C’est aussi de cette manière que nous rendrons hommage à des pionnières comme le furent Simone VEIL, Simone DE BEAUVOIR ou encore Gisèle HALIMI, ainsi que bien d’autres.
En votant cette inscription, notre représentation nationale s’est hissée à la hauteur des grandes figures qui l’ont précédée sur ce chemin du progrès humain. Je dois ici, au nom de notre groupe, exprimer une pensée émue en la mémoire de Robert BADINTER, décédé le 9 février dernier.
Juste parmi les Justes, Robert Badinter a assurément accompli ce que son talent – immense -, son élégance – absolue – et son humanisme profond rendaient possible. Son œuvre politique comme intellectuelle est magistrale : abolition de la peine de mort, la dépénalisation de l’homosexualité, la suppression des juridictions d’exception, la possibilité des recours individuels devant la Cour européenne des droits de l’homme ou encore la création d’un régime spécial d’indemnisation des victimes d’accidents de la circulation. Son parcours personnel l’amenait aussi à rejeter toute forme de discrimination et d’amalgame. Un combat essentiel pour notre ville. Un combat essentiel pour notre démocratie.
La démocratie exige en effet d’entretenir le débat public avec sérieux et un sens des responsabilités. Monsieur le Maire, je me tourne ici vers vous, car je regrette, qu’en pleine campagne des élections européennes, vous vous laissiez aller, sur une chaîne de grande écoute nationale, à dire des choses inexactes concernant l’Union européenne et les traités qu’elle signe notamment avec la Nouvelle-Zélande.
Une fake news vite repérée par la presse nationale et locale.
Laisser circuler ce qui, au minium, est une maladresse, au moment où nos agriculteurs, à travers toute la France, font entendre leurs difficultés, leurs angoisses et parfois leur souffrance, ce n’est pas, Monsieur le Maire, participer à l’entretien d’un débat public de qualité, avec sérieux et responsabilité.
Bertrand Tavernier avait raconté que son père décrivait Lyon comme une ville double, avec deux fleuves et deux collines. « À Lyon, deux mondes se télescopent ».

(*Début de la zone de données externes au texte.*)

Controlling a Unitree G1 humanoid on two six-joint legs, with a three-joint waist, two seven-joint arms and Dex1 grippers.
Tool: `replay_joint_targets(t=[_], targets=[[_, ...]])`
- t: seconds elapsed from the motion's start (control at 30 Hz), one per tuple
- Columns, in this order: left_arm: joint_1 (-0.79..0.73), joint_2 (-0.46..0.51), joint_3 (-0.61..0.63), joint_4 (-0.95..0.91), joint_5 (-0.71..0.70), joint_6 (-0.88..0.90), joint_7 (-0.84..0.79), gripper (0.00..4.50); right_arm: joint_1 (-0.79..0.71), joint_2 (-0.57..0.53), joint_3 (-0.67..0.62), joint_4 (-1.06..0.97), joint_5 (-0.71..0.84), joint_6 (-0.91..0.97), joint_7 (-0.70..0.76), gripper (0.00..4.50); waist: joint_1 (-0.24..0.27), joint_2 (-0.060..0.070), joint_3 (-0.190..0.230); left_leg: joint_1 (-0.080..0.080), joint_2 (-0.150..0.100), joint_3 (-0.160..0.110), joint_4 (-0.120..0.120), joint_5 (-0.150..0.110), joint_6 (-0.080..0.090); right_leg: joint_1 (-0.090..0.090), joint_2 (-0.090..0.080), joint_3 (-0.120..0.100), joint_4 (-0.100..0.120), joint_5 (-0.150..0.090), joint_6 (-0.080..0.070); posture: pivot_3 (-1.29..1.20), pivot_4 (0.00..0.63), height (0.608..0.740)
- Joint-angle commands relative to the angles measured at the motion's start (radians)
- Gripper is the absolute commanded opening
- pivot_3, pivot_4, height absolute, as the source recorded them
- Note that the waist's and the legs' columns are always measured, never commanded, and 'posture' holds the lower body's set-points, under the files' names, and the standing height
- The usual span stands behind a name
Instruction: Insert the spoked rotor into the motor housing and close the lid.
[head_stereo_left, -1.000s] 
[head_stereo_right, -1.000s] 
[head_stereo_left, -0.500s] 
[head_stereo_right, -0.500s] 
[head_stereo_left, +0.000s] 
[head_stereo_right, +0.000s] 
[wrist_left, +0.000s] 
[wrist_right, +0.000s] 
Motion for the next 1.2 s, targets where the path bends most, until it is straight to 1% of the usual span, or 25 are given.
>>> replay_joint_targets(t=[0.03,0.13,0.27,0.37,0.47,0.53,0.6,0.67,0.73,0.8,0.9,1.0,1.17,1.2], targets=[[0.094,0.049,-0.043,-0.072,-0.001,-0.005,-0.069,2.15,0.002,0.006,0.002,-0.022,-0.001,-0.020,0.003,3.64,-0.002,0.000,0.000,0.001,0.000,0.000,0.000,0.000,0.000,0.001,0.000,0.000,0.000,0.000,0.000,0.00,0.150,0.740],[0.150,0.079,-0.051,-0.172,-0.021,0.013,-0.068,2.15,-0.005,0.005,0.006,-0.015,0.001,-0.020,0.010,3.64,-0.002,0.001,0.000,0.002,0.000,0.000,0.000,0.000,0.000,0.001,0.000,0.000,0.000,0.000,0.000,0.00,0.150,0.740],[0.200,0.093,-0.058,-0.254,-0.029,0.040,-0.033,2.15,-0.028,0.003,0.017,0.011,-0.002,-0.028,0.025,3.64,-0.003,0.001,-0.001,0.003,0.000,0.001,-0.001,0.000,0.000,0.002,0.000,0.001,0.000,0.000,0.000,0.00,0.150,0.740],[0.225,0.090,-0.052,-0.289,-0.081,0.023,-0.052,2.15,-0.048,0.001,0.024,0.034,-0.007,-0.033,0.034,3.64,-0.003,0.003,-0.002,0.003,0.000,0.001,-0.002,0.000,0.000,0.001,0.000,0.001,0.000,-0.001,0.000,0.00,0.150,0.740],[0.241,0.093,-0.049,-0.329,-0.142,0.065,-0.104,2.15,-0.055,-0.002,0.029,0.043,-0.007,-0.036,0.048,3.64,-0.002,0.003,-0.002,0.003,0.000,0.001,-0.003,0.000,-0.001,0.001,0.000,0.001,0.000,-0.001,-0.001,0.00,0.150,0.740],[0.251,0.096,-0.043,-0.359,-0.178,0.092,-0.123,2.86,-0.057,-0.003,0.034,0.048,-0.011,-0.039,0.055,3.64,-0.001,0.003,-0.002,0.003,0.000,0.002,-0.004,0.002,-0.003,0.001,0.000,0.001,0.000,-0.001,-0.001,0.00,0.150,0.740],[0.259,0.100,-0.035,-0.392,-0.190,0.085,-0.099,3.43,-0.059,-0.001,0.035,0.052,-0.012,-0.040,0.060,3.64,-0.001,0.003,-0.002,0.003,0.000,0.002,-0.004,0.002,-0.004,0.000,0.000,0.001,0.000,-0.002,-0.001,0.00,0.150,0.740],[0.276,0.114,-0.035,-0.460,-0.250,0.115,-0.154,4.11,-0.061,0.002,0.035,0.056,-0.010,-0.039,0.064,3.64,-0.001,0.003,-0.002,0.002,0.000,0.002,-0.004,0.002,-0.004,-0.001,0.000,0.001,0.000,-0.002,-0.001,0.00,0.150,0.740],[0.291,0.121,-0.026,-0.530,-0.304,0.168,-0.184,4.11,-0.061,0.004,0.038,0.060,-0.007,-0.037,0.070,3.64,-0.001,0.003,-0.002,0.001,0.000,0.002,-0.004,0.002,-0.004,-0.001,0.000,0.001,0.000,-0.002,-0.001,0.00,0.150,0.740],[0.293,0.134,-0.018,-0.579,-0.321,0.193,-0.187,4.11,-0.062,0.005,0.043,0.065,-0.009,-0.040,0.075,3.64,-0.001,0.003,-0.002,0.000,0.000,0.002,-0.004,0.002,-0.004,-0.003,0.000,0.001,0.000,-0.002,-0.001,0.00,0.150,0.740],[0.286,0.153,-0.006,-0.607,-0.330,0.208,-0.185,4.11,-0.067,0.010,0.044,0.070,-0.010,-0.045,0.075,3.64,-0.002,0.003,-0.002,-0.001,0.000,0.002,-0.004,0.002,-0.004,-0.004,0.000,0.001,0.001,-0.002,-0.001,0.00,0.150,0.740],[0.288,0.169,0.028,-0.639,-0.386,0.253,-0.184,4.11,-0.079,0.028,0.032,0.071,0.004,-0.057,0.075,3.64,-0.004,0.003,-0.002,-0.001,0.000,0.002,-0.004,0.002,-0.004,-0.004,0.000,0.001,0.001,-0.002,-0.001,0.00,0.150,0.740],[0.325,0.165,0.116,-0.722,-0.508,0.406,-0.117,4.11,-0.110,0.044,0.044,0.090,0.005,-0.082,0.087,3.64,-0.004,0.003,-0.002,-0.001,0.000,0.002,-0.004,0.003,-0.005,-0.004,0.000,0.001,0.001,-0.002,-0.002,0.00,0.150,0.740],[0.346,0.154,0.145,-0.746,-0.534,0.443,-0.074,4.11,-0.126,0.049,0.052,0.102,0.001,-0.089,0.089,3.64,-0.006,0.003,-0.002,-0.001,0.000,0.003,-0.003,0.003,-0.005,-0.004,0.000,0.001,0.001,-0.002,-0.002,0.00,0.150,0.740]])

Et bien pour votre majorité, c’est un peu la même chose. Un jour vous soutenez le peuple ukrainien et le lendemain, un élu de votre majorité à la Métropole qui demande « qui va payer » en évoquant le soutien inconditionnel que nous devons à l’Ukraine.
Un jour, vous prétendez défendre le patrimoine de la ville, le lendemain vous comprenez qu’on veuille dégrader un œuvre d’art, patrimoine de notre ville, donnant ainsi du crédit aux marchands de peurs et ceux qui ont besoin d’une dépression collective pour prospérer.

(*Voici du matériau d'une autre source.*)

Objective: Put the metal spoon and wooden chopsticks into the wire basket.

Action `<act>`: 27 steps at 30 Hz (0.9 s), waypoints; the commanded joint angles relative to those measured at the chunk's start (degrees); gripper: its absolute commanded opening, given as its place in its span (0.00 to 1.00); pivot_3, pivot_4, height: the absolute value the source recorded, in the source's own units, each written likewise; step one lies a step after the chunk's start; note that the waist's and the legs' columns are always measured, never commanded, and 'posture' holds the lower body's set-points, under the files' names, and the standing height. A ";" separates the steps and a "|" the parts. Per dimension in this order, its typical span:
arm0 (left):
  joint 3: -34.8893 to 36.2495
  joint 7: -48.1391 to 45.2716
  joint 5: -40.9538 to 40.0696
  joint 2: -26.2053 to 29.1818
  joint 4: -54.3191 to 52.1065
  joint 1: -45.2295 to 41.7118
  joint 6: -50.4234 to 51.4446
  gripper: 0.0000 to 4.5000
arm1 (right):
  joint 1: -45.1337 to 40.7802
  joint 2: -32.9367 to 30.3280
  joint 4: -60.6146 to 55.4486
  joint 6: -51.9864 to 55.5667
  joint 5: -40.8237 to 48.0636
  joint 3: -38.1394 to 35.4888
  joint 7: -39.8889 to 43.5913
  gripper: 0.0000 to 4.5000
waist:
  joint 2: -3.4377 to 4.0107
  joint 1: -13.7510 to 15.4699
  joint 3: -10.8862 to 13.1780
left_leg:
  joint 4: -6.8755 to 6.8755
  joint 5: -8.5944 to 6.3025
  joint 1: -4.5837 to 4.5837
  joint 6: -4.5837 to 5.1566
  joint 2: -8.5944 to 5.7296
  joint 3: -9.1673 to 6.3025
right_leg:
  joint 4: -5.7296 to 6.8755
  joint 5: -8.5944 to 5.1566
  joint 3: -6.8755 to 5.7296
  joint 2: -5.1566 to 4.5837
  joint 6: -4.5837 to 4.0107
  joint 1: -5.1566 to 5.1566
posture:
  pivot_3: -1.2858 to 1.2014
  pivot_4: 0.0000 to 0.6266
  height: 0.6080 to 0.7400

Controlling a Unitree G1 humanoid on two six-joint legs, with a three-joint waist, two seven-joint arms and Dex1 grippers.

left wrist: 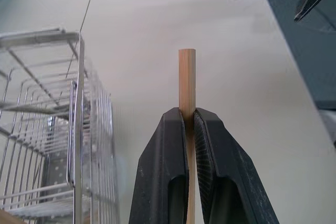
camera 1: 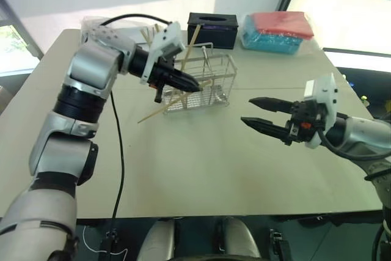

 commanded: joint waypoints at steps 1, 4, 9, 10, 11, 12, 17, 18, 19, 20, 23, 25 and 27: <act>2.57 0.41 -1.60 0.09 1.04 -2.48 0.63 0.02 | -0.82 -0.27 -0.21 -0.39 0.12 -0.98 0.37 0.57 | 0.00 0.04 0.00 | 0.01 0.00 0.02 0.00 0.02 -0.01 | 0.00 0.00 0.00 0.03 0.00 0.02 | 0.52 0.24 0.45; 6.37 3.34 -3.86 -1.37 2.86 -4.60 1.65 0.02 | -0.42 -0.10 -0.67 -0.34 0.14 -1.03 0.20 0.57 | -0.06 0.06 0.04 | 0.02 0.00 0.01 0.00 0.02 -0.01 | 0.00 0.00 0.02 0.03 -0.01 0.01 | 0.52 0.24 0.45; 17.27 17.96 -6.50 -5.51 14.12 -13.01 -0.37 0.02 | -0.70 0.18 -1.02 0.00 0.50 -0.98 -0.38 0.57 | -0.23 0.21 0.15 | 0.03 0.00 -0.05 0.00 -0.01 -0.03 | -0.05 0.01 0.01 0.02 0.01 0.01 | 0.52 0.24 0.45; 19.77 21.38 -7.02 -6.05 17.59 -15.13 -1.31 0.02 | -0.80 0.28 -1.02 0.05 0.51 -0.90 -0.59 0.57 | -0.25 0.15 0.16 | 0.04 0.00 -0.05 0.00 -0.03 -0.03 | -0.04 0.01 0.01 0.01 0.02 0.02 | 0.52 0.24 0.45; 21.68 23.88 -7.35 -6.28 20.52 -16.86 -1.88 0.02 | -0.85 0.40 -1.03 0.07 0.46 -0.78 -0.76 0.57 | -0.25 0.13 0.16 | 0.02 0.00 -0.05 0.00 -0.03 -0.01 | -0.07 0.02 0.01 0.00 0.03 0.02 | 0.52 0.24 0.45; 23.36 25.89 -7.76 -6.27 23.54 -18.56 -2.04 0.02 | -0.88 0.52 -1.12 0.13 0.46 -0.67 -0.96 0.57 | -0.25 0.05 0.16 | 0.02 0.00 -0.02 0.00 -0.03 -0.01 | -0.04 0.01 0.01 0.00 0.03 0.03 | 0.52 0.24 0.45; 29.53 33.03 -8.49 -6.19 33.55 -22.73 -10.16 0.02 | -0.41 1.36 -1.90 0.38 0.73 -0.34 -1.97 0.57 | -0.24 -0.01 0.16 | -0.07 0.01 0.10 -0.02 0.02 0.02 | 0.03 0.01 0.00 0.06 0.04 0.02 | 0.52 0.24 0.45; 30.51 34.07 -8.70 -6.52 34.44 -22.94 -12.01 0.02 | -0.31 1.53 -2.08 0.49 0.87 -0.37 -2.21 0.57 | -0.26 0.03 0.17 | -0.07 0.02 0.11 -0.04 0.03 0.02 | 0.04 0.01 0.00 0.06 0.04 0.02 | 0.52 0.24 0.45; 30.78 34.24 -8.69 -6.85 35.05 -22.92 -12.63 0.02 | -0.20 1.68 -2.28 0.57 0.95 -0.39 -2.42 0.57 | -0.31 0.07 0.19 | -0.06 0.04 0.10 -0.07 0.03 0.01 | 0.05 0.01 0.00 0.07 0.04 0.01 | 0.52 0.24 0.45; 30.45 34.00 -8.24 -7.18 35.33 -22.73 -13.49 0.02 | -0.12 1.80 -2.42 0.65 1.00 -0.42 -2.57 0.57 | -0.34 0.08 0.21 | -0.04 0.04 0.09 -0.08 0.03 0.02 | 0.05 0.02 0.00 0.07 0.04 0.02 | 0.52 0.24 0.45; 29.75 33.94 -7.33 -8.40 35.64 -21.62 -15.62 0.02 | -0.01 2.27 -3.00 1.07 1.37 -0.68 -3.24 0.57 | -0.37 0.34 0.23 | -0.02 0.06 0.03 -0.13 -0.01 0.00 | 0.03 0.02 0.00 0.04 0.03 0.03 | 0.52 0.24 0.45; 29.41 34.42 -6.79 -9.06 35.62 -20.59 -17.31 0.02 | -0.08 2.45 -3.22 1.33 1.65 -0.89 -3.67 0.57 | -0.38 0.22 0.23 | -0.02 0.06 0.01 -0.14 -0.08 0.02 | 0.01 0.03 0.00 -0.03 0.04 0.04 | 0.52 0.24 0.45; 28.89 34.54 -6.24 -9.51 35.32 -19.38 -18.34 0.02 | -0.18 2.50 -3.33 1.48 1.93 -1.10 -4.04 0.57 | -0.37 0.15 0.23 | -0.02 0.06 0.01 -0.13 -0.11 0.06 | 0.00 0.04 0.01 -0.07 0.07 0.05 | 0.52 0.24 0.45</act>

Finalement ces deux exemples nous ramènent à une évidence : « n’est pas humaniste qui le prétend et encore moins qui le proclame ». L’Humanisme, surtout à Lyon, ce n’est pas un terme que l’on galvaude.
Et avec force, nous devons condamner ceux qui, jusque dans notre ville, défendent une autre forme d’obscurantisme et autre nostalgie. A ce titre la mesure prise par Madame la Préfète d’interdire le concert d’un rappeur à la halle Tony Garnier va dans le bon sens et nous la remercions pour sa vigilance.
Ainsi nous réaffirmons notre soutien à toutes les démarches qui visent à faire interdire les groupes de l’ultra-droite véhiculant la xénophobie, le racisme et l’antisémitisme dans notre ville.
Je vous remercie.
Introduction préalable de Charles-Franck LEVY au conseil municipal de la Ville de Lyon du 21 mars 2024.